David Salomoni

David Salomoni

Berenson Fellow
Italian Women of Lisbon (and beyond): Agency, Private Lives, Education, between Portugal and the World, 1500-1650
2022-2023 (September-December)
David Salomoni

Biography

David Salomoni is a postdoctoral researcher at the University of Lisbon in the framework of the ERC project Rutter: Making the Earth Global. After receiving a PhD in History at the University of Avignon, and a PhD in History of Education and Pedagogy at the University of Rome III (both in 2017), he has conducted research on topics related to the schools of early modern religious orders, women’s agency in Renaissance Italy, and, more recently, on early modern globalization and the spreading of geographical literacy in Europe. He was a postdoctoral researcher at the University of Rome III (2017-2019), and an Andrew W. Mellon Fellow at the University of Oklahoma History of Science Collections (2019).

 

Project Summary

The history of the Italian community in Lisbon between 1500 and 1650 was written predominantly adopting a male perspective, focusing on merchant dynasties. Among the most famous families we find the Marchionni, Bardi, Morelli, Nasi, Uguccioni, Strozzi, Affaitadi, Perestrello, Giraldi, Sernigi, Boccoli, Lomellini, and many others. Nonetheless, the life of the Italian merchants in the Portuguese capital was surrounded by a female universe composed of wives, sisters, daughters, and lovers. These women were not mere pawns in strategies planned by men, but important characters consciously acting on the international stage. The wives of these merchants were often actively involved in family affairs, making important economic decisions, and their daughters brought large estates as a dowry; their fate depended often on their intelligence on the social chessboard.

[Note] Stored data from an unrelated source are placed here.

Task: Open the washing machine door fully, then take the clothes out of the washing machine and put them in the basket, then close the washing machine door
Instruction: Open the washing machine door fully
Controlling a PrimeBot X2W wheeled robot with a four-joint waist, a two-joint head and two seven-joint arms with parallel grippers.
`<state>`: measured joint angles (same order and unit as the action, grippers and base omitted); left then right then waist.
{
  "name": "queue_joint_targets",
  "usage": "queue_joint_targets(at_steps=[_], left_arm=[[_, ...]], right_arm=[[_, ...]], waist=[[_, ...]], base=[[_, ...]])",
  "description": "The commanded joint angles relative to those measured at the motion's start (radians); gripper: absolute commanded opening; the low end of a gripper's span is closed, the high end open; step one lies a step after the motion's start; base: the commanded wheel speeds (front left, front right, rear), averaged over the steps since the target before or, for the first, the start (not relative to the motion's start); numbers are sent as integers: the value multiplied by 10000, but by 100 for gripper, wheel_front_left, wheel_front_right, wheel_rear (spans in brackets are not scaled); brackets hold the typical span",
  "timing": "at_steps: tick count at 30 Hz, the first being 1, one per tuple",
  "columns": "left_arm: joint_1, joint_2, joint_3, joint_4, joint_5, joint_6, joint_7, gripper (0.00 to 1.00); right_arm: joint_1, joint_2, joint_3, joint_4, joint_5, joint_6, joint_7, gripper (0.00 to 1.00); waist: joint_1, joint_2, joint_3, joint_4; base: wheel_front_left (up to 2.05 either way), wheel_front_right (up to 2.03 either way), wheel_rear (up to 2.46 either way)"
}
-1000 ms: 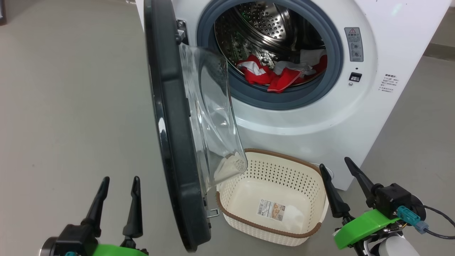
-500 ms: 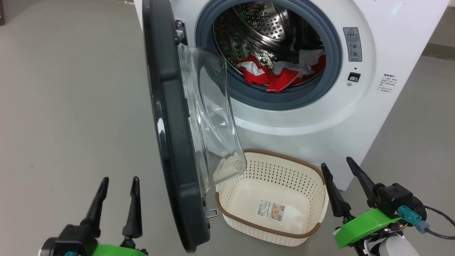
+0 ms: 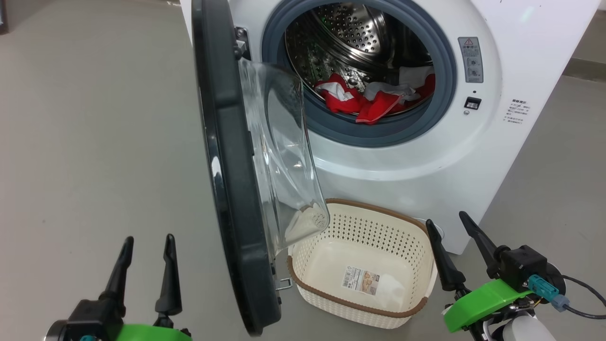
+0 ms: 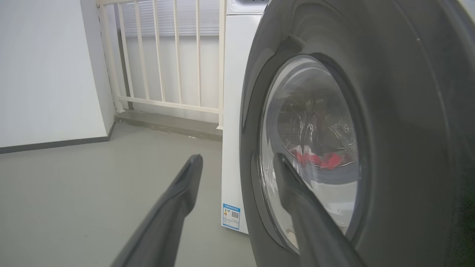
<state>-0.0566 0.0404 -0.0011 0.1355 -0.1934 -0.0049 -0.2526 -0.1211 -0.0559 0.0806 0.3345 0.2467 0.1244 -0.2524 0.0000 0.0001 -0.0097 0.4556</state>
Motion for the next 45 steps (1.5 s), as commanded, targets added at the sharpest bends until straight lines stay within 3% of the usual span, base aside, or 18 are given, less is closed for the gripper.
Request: queue_joint_targets(at_steps=[1, 2, 3, 4, 5, 10, 20, 26, 35, 45], left_arm=[[-198, 98, 342, -287, 68, 115, -92, 100], [-180, 98, 344, -290, 97, 155, -92, 100], [-162, 98, 335, -280, 106, 190, -92, 47], [-152, 98, 307, -293, 111, 234, -92, 7], [-157, 98, 279, -326, 131, 273, -92, 0], [-335, 98, 180, -828, 206, 396, -92, 0], [-1038, 98, -65, -3293, 204, 724, -92, 0], [-1357, 98, -680, -4399, 117, 685, 22, 0], [-1503, 98, -2503, -5285, -643, 487, 1452, 0], [-1109, 98, -3909, -4740, -1198, 446, 3641, 0]], right_arm=[[-62, 23, 278, -177, 86, 63, -93, 100], [-60, 24, 287, -160, 95, 63, -93, 100], [-56, 25, 289, -147, 101, 63, -93, 100], [-49, 27, 297, -132, 104, 63, -93, 100], [-44, 28, 307, -118, 103, 63, -93, 100], [-35, 35, 312, -89, 102, 63, -93, 100], [-96, 48, 403, 4, 119, 63, -93, 100], [-149, 52, 431, 37, 121, 63, -93, 100], [-253, 55, 468, 86, 124, 63, -93, 100], [-324, 56, 478, 76, 147, 63, -93, 100]], waist=[[0, -1, -10, -2], [0, -1, -17, -6], [0, -1, -24, -12], [0, -1, -35, -18], [0, -1, -39, -23], [0, -1, -55, -30], [0, -1, -21, -118], [0, -1, 40, -236], [0, -1, 162, -447], [0, -1, 300, -517]], base=[[0, 0, 0], [0, 0, 0], [0, 0, 0], [0, 0, 0], [0, 0, 0], [0, 0, 0], [0, 0, 0], [0, 0, 0], [0, 0, 0], [0, 0, 0]])
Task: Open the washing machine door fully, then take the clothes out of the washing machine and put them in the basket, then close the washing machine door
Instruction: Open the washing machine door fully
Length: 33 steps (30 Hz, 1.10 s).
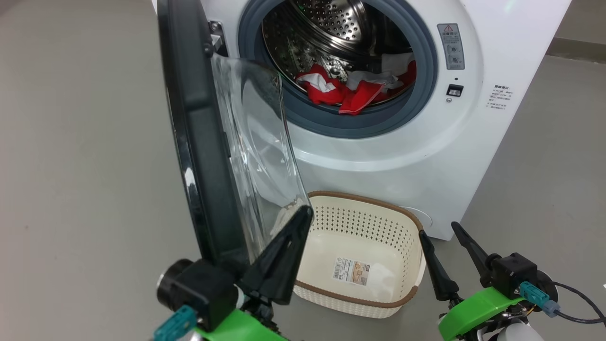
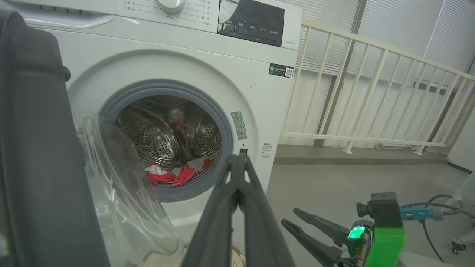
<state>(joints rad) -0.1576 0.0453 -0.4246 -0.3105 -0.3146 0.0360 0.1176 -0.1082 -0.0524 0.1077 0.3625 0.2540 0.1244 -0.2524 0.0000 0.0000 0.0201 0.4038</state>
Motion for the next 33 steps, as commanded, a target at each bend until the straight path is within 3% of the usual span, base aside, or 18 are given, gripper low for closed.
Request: queue_joint_targets(at_steps=[1, 10, 33], left_arm=[[-35, 49, 271, -183, -104, 89, 82, 0], [381, 212, 327, 778, -135, 653, 1177, 0], [872, 978, 1585, 966, 386, 2010, 1409, 0]], right_arm=[[-458, 21, 204, -199, 71, 63, -93, 100], [-521, 21, 197, -218, 51, 63, -93, 100], [-438, -5, 388, -84, 74, 63, -93, 100]], waist=[[0, 0, 10, 0], [0, 0, 128, -14], [0, 0, 183, 605]], base=[[0, 0, 0], [0, 0, 0], [0, 0, 0]])
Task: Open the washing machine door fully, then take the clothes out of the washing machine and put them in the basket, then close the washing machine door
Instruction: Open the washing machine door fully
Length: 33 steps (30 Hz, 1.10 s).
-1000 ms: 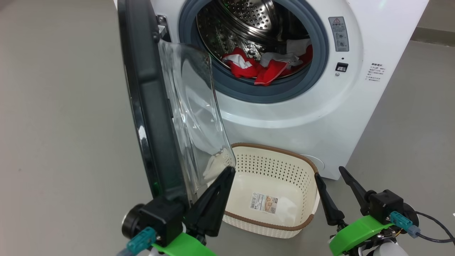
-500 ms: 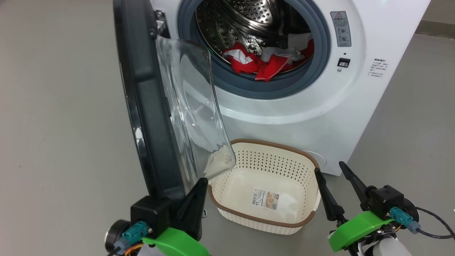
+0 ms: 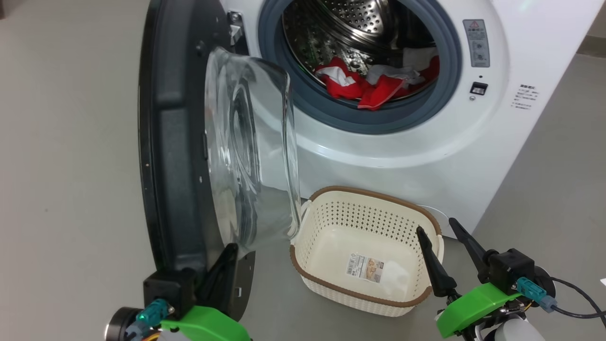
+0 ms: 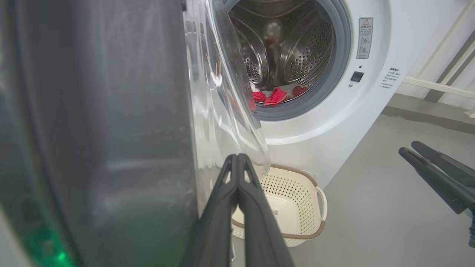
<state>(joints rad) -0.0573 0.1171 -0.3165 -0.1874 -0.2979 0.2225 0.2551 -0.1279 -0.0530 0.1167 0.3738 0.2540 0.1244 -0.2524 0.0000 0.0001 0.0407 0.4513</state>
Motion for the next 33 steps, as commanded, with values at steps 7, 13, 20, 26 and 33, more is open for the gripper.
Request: queue_joint_targets(at_steps=[7, 13, 20, 26, 33], left_arm=[[55, 587, 989, -358, 535, 635, -39, 0], [182, 782, 1520, -274, 546, 944, -252, 0], [145, 945, 2267, 192, 389, 1218, -885, 0], [-123, 949, 2921, 1130, -165, 1132, -1665, 0], [-615, 809, 3666, 2063, -744, 1103, -2782, 0]], right_arm=[[-145, -73, 373, -161, 88, 63, -93, 100], [-101, -129, 513, -156, 117, 63, -93, 100], [-128, -308, 638, -150, 104, 63, -93, 100], [-250, -636, 802, -133, 35, 63, -93, 100], [-372, -1010, 1033, -108, 55, 63, -93, 100]], waist=[[0, -1, -89, 529], [0, -1, -43, 659], [0, -1, 265, 634], [0, -1, 676, 563], [0, -1, 1054, 532]], base=[[0, 0, 0], [0, 0, 0], [0, 0, 0], [0, 0, 0], [0, 0, 0]])
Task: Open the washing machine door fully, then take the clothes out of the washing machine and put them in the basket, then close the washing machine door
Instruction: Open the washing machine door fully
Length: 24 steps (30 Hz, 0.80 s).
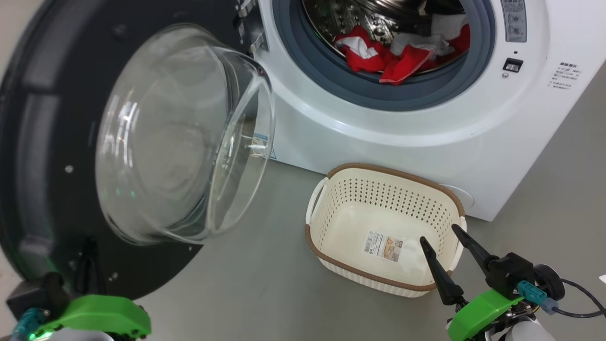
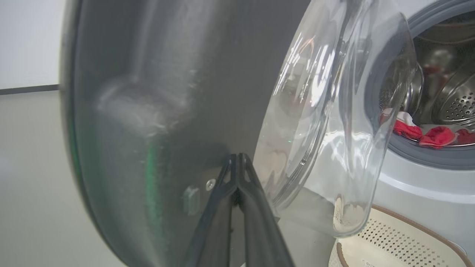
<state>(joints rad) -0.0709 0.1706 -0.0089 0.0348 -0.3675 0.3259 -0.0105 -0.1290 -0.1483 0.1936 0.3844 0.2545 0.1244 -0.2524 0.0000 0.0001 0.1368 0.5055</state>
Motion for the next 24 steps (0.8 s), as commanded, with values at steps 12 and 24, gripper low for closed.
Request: queue_joint_targets(at_steps=[12, 24], left_arm=[[-1477, 444, 1586, 1732, -532, 98, -1646, 0], [-2533, 384, 2479, 3316, -1179, -449, -2447, 0]], right_arm=[[-515, -440, 561, -149, 60, 63, -93, 100], [-672, -617, 832, -160, -11, 63, -93, 100]], waist=[[0, -1, 447, -3], [0, -1, 870, -18]], base=[[0, 0, 0], [0, 0, 0]])
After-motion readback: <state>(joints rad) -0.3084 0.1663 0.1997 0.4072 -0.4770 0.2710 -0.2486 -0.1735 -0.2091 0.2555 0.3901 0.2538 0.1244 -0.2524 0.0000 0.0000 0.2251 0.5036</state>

This project aims at bringing forth from historiographical oblivion the role of women in the Italian community in Lisbon, answering questions such as: what was their margin for social action? From the economic point of view, who among the merchants’ wives, sisters, and daughters played roles of responsibility? Under what material, relational, and social conditions did their roles take place? This study will use the large amounts of documentary material found in the archives of Lisbon and the sources preserved in the archives of Florence and other Italian cities.